Embedded Within Each Stone

Embedded Within Each Stone (Henriette Weitzen, Muhlenberg College, Hasbara Fellow)

My time on Hasbara Fellowships allowed me to introspect and consider what it is about Israel that possessed me to spend my winter break participating in an immersive Israel advocacy program. Throughout the advocacy program, we were encouraged to think about what in particular draws each of us to Israel and about our personal missions of Israel advocacy.

During this mindful journey, I thought a lot about the year I spent learning in Israel after high school. I studied at Midreshet Harova, in the Old City of Jerusalem. At first, it was quite difficult for me to adjust to being away from home, since it had been the first time I had been away from home on my own. In fact, it took me months of acclimating in order to finally feel comfortable and for the homesickness to subside. However, if it had not been Israel where I was away from my family, I am certain that it would have taken me even longer to feel comfortable; I find it hard to believe that I would ever feel truly “at home” in a place away from where I grew up – the only exception is Israel.

It was the Kotel that provided me with the most comfort. Embarking on my two-minute walk to the Kotel from my apartment in the Old City, I always felt a sense of comfort and tranquility. My feelings of homesickness and worries always felt much less pressing when I faced the Wall. A wall that has withstood so much destruction, war and turmoil. A wall that is still standing. The magnitude of this wall, each time I went to see it, made my negative thoughts and worries seem so minuscule in the grand scheme of life.

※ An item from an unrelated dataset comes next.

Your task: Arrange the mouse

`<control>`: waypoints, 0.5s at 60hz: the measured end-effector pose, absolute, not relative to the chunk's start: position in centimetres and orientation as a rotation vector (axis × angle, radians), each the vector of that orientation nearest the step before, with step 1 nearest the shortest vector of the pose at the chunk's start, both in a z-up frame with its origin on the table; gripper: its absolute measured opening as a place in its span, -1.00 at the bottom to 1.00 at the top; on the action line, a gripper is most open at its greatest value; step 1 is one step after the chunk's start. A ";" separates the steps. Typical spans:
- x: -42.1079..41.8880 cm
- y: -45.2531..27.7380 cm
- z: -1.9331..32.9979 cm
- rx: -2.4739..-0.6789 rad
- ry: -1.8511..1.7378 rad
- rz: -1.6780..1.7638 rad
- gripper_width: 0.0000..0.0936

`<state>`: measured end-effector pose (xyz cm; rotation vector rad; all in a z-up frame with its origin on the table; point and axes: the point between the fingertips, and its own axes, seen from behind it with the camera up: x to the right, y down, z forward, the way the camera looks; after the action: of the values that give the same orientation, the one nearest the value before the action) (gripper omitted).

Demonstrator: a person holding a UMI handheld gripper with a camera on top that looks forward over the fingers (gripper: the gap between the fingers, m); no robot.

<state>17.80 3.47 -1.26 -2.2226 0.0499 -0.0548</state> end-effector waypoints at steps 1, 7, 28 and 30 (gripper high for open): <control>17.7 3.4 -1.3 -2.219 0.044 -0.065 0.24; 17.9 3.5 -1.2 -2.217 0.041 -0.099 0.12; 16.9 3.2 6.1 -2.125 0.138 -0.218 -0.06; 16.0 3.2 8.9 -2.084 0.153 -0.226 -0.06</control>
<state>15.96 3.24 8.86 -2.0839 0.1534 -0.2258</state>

Living in the Old City and having the surreal experience of davening maariv at the Kotel each night, instilled within me a newfound faith – to steal a phrase from maariv, אמונתך בלילות – allowing me to gain more appreciation for Israel and the comfort that the land of our people can imbue within me by simply being there. The comfort I found – amidst my internal struggle of feeling alone and missing my family – embedded within each stone of the land of Israel provided me with a home; this is why I need to advocate for Israel, and this is why I could not spend my winter break doing anything else. Israel is my home.